The R, G, B, and Y channels have similar behaviors; the R channel was selected to represent the ROC in Figure 6. According to this ROC, the R, G, B, and Y channels performed better when the dimensionality of the features was reduced to 50D by applying kernel PCA.

Figure 7 shows an inverse effect of kernel PCA on the obtained features from the Cb and Cr channels. The results show that the original features performed the best, and the dimension reduction methods did not improve accuracy rate.

3.3. Comparison with Other Methods

A comparison of some of state-of-the-art image splicing detection methods was conducted for a comprehensive evaluation of the entire system. Table 4 indicates the comparison between different methods and the proposed framework for gray-scale images in image dataset 1.

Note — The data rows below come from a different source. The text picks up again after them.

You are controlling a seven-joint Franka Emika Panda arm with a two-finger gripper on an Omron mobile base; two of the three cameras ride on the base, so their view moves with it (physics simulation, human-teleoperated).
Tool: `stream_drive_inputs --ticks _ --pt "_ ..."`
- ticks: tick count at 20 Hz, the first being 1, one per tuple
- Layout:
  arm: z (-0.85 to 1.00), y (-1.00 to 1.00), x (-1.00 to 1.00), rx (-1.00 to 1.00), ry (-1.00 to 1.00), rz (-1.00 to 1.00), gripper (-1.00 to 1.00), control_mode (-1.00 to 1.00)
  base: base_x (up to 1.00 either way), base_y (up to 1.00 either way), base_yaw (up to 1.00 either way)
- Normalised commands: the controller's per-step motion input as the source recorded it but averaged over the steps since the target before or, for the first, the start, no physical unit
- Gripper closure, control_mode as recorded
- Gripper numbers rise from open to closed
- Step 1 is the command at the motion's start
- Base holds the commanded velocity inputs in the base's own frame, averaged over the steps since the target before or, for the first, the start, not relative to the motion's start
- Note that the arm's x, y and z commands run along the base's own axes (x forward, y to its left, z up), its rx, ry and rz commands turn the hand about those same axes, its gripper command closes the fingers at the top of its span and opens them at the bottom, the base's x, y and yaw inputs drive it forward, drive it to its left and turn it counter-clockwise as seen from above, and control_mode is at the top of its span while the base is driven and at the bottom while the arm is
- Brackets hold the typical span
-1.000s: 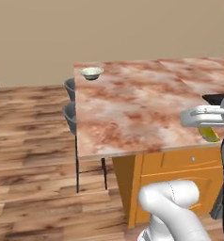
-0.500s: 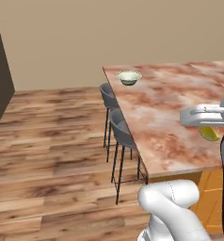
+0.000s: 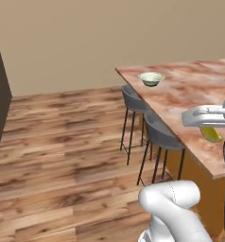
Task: There is a bowl on the dining counter. Grab a lemon wedge from the fridge and place it in the bowl. Then get the liquor bottle and glass cup from the cabinet and place them next to the bowl.
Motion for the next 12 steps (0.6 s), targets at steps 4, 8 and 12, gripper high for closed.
stream_drive_inputs --ticks 4,8,12 --pt "0.0 0.0 0.0 0.0 0.0 0.0 1.0 1.0 0.52 1.0 -0.4" --pt "0.0 0.0 0.0 0.0 0.0 0.0 1.0 1.0 0.78 1.0 -0.44" --pt "0.0 0.0 0.0 0.0 0.0 0.0 1.0 1.0 0.91 0.94 -0.47"
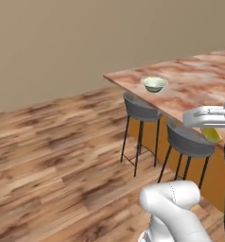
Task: There is a bowl on the dining counter. Grab a lemon wedge from the fridge and place it in the bowl. Then get the liquor bottle and glass cup from the cabinet and place them next to the bowl.
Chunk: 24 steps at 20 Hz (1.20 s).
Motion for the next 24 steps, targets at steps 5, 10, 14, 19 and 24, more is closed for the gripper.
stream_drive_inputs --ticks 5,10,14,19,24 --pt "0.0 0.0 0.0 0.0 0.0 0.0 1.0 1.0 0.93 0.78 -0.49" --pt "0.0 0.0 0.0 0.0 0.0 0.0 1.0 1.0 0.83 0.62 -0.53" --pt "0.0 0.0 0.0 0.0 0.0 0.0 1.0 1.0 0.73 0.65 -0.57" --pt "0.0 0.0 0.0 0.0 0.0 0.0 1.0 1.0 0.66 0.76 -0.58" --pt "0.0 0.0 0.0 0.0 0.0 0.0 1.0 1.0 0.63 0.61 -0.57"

Table 4 shows that the accuracy rates exhibited different trends. Computational time could not be compared because it was not provided in the other methods. The best results were observed for the expanded DCT Markov + DWT Markov and expanded DCT Markov [10], which reduced to 100D by applying the SVM-RFE method (93.55% and 90.07%). The next best accuracy rate was observed for our proposed method (88.28%) with 50D. The results show that our proposed method performed the best compared with similar methods [13] with less dimensions (163D versus 50D).

Table 5 shows another comparison between the original RLRN [15] in 60D and the proposed method (RLRN + kernel PCA) in 50D on image dataset 2 (CASIA). The Gray indicated in the table was obtained by converting the colored images in image dataset 2 to gray-scale images. As previously discussed, a huge increase in detection accuracies in the R, G, B, and Y channels, as well as the gray one, was observed.

4. Conclusion

The literature review presented in this work showed that several image splicing detection methods were proposed. Unfortunately, many of them are unable to handle the extracted high dimensional and redundant features well. In addition, processing these features is time consuming. Therefore, this paper focused on evaluating the effectiveness of dimension reduction methods on image splicing detection methods to reduce dimensionality and computational time and remove redundant information from the features. Two dimension reduction methods (PCA: linear and kernel PCA: nonlinear) were selected and applied on an instance image splicing method (RLRN). A set of experiments were designed and tested to determine the effectiveness of these methods on RLRN. Each dimension reduction method was applied on RLRN to reduce dimensionality to 10D and 50D. The results showed that the R, G, B, and Y channels and gray-scale images performed best when merged with kernel PCA and in 50D, which verifies the nonlinear nature of the RLRN features. However, the results also demonstrate that this area of study requires further research. Other dimension reduction methods and their effects on other image splicing detection methods must be investigated, and the optimal dimension number for every image splicing detection approach must be identified.


D: dimensional
RLRN:Run length run number
PCA:Principle component analysis
SVM:Support vector machine
HHT:Hilbert-Huang transform
DWT:Discrete wavelet transform
DCT:Discrete cosine transform
SVM-RFE:Support vector machine recursive feature elimination
DVMM:Digital video multimedia
CASIA:Chinese Academy of Sciences, Institute of Automation
TP:True positive
TN:True negative
ROC:Receiver operating characteristics.

Conflict of Interests

The authors declare that there is no conflict of interests regarding the publication of this paper.


The authors would like to thank both reviewers for their valuable comments which helped to improve the paper. This research is supported by University of Malaya Research Grant (UMRG) RG312-14AFR.